Now if we could only get more doctors to learn about natural medicines more.

Ruby3881 wrote on July 1, 2015, 12:37 AM

It's a really huge field. They'd probably be safer to consult with an herbalist or other natural health care practitioner, unless they plan to train extensively themselves.

wolfgirl569 wrote on July 1, 2015, 10:08 AM

But many still consider it hogwash and wont even discuss it sadly

CoralLevang wrote on July 3, 2015, 12:00 AM

What happened to the astrology post??

Ruby3881 wrote on July 4, 2015, 10:55 AM

Lots more coming, Coral I'm organizing my ideas and probably getting out a couple of posts about the earth element this morning emoticon :smile:

CoralLevang wrote on July 4, 2015, 11:16 AM

I cannot find the one that I wrote the book (comment) on. LOL Did you delete it?

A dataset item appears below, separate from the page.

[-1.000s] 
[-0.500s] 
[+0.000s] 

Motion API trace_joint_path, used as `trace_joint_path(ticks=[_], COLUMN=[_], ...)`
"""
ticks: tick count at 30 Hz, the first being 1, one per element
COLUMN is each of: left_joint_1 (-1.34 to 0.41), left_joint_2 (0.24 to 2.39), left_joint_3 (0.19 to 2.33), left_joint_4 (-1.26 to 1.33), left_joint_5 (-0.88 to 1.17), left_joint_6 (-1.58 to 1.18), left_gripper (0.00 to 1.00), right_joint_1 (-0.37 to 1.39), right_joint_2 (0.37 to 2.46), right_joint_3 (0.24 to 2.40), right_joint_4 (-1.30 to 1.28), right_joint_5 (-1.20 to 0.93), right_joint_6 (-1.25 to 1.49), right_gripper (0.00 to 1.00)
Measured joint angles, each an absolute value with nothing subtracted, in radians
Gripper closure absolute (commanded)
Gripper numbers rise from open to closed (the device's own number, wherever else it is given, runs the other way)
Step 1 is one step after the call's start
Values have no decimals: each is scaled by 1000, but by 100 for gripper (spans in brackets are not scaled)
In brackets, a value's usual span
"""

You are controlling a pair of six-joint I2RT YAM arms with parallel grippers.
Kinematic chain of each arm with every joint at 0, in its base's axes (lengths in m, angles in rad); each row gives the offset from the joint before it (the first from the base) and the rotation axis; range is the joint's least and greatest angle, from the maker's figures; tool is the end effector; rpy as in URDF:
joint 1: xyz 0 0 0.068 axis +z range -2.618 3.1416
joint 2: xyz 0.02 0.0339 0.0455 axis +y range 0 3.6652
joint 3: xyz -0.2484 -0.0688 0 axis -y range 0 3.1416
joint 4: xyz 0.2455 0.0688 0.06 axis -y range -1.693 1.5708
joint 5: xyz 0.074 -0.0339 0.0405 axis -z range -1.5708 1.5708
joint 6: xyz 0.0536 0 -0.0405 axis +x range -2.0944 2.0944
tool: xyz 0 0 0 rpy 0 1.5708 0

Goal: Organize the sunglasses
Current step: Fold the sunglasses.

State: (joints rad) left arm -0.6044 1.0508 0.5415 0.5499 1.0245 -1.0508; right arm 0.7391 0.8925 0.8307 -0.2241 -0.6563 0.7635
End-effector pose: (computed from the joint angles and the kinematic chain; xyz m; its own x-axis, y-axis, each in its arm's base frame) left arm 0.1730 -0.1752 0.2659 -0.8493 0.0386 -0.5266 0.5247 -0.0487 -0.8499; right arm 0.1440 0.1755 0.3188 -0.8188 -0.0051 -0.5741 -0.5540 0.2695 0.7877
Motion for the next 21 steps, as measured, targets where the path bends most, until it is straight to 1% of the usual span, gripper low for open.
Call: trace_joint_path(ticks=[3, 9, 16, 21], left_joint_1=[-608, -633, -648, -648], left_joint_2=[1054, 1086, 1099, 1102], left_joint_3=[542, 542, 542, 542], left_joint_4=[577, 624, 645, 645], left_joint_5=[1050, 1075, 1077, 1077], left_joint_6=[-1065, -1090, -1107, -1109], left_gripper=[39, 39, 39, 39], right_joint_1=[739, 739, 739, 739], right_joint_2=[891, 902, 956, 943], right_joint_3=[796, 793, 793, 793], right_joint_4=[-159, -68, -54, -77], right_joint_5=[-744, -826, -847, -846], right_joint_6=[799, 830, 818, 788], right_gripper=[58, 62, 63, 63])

Ruby3881 wrote on July 5, 2015, 4:13 AM

The link to one of them (from the paranormal category page) didn't work for me earlier. But the link from my profile did, if that helps emoticon :smile:

Ruby3881 wrote on July 5, 2015, 4:27 AM

I find it can depend heavily on: a) where you live, and whether other health professionals in the area are open-minded about alternative medicine, and b) how you broach the subject when you mention it.